What it means
بیخوابی دورهای (bikhâbi-ye dowreyi) describes insomnia that comes and goes in cycles rather than being a permanent, chronic condition. Bikhâbi is a Persian compound: bi (without) plus khâb (sleep) plus the nominalising suffix -i. Dowreyi is an adjective derived from dowreh (period, cycle, phase), a word borrowed into Persian from the Arabic root d-w-r (to rotate, to revolve), marked as Arabic origin in classical Persian dictionaries. Together they describe a sleep disruption that recurs periodically, often linked to stress, hormonal changes, or seasonal patterns. The non-periodic form, meaning chronic insomnia, is simply بیخوابی (bikhâbi) or بیخوابی مزمن (bikhâbi-ye mozman), where mozman (chronic) is likewise Arabic.
How to use it
- از بیخوابی دورهای رنج میبرم. (az bikhâbi-ye dowreyi ranj miboram.) “I suffer from periodic insomnia.”

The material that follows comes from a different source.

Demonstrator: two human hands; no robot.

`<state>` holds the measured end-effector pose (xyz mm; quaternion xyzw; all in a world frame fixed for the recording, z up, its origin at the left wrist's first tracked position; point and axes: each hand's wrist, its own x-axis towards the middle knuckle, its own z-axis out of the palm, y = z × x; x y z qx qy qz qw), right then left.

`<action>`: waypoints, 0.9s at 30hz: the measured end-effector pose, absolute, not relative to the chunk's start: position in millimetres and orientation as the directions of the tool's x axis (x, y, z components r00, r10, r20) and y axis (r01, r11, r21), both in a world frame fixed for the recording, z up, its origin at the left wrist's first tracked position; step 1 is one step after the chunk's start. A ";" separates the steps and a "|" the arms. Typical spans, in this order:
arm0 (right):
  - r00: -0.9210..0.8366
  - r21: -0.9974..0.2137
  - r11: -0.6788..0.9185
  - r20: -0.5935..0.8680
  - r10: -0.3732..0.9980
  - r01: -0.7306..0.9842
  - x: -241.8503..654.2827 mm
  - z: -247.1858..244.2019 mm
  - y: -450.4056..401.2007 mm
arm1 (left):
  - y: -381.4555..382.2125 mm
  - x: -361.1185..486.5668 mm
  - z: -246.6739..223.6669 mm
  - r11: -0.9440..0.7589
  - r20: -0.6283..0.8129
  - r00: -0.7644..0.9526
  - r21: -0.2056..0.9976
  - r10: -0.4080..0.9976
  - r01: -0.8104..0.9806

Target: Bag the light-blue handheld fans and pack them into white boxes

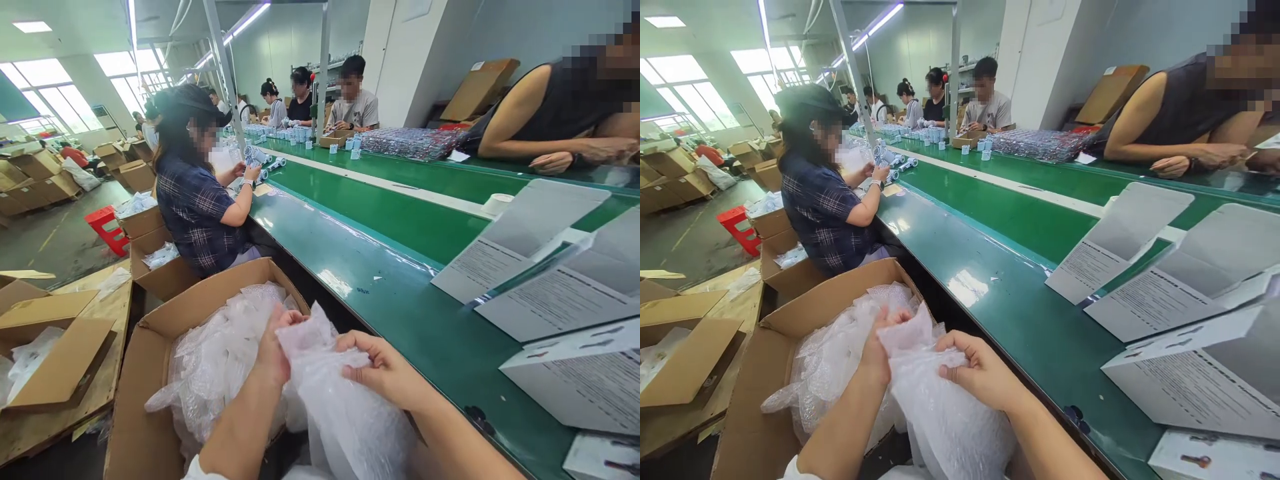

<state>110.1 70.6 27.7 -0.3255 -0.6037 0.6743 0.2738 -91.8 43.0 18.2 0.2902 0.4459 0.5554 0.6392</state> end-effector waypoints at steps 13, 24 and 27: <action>-0.618 -0.993 0.072 -0.002 0.786 0.094 152.9 28.8 64.6 | 28.6 -113.8 -1.9 -0.168 0.229 -0.400 0.969 0.888 0.181; -0.736 -0.989 0.125 0.026 0.677 0.080 146.6 27.5 79.7 | 9.8 -80.5 -5.9 0.000 0.073 0.388 0.982 0.919 -0.186; -0.654 -0.983 0.133 0.019 0.756 0.124 152.3 22.6 80.6 | 33.0 -102.3 -20.2 0.195 -0.046 0.490 0.947 0.870 -0.256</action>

- بیخوابی دورهایم بدتر شده. (bikhâbi-ye dowreiyam badtar shode.) “My intermittent insomnia has got worse.”
- دکتر گفت بیخوابی دورهای معمولاً با استرس ارتباط داره. (doktor goft bikhâbi-ye dowreyi ma’moulan bâ estress ertebât dâre.) “The doctor said periodic insomnia is usually connected to stress.”
- برای بیخوابی دورهای چی مصرف کنم؟ (barâye bikhâbi-ye dowreyi chi masraf konam?) “What should I take for periodic insomnia?”
Cultural note
Sleep disorders are discussed increasingly openly in Iranian health media, with dedicated programmes on IRIB health channels and widely read advice columns in newspapers such as Hamshahri. Herbal remedies, particularly valerian (سنبلالطیب) and chamomile (بابونه), remain popular first-line responses before patients seek pharmaceutical treatment. Traditional Persian medicine (طب سنتی) attributes periodic insomnia to imbalances in bodily humours, and practitioners of this tradition remain active in many Iranian cities alongside conventional clinicians.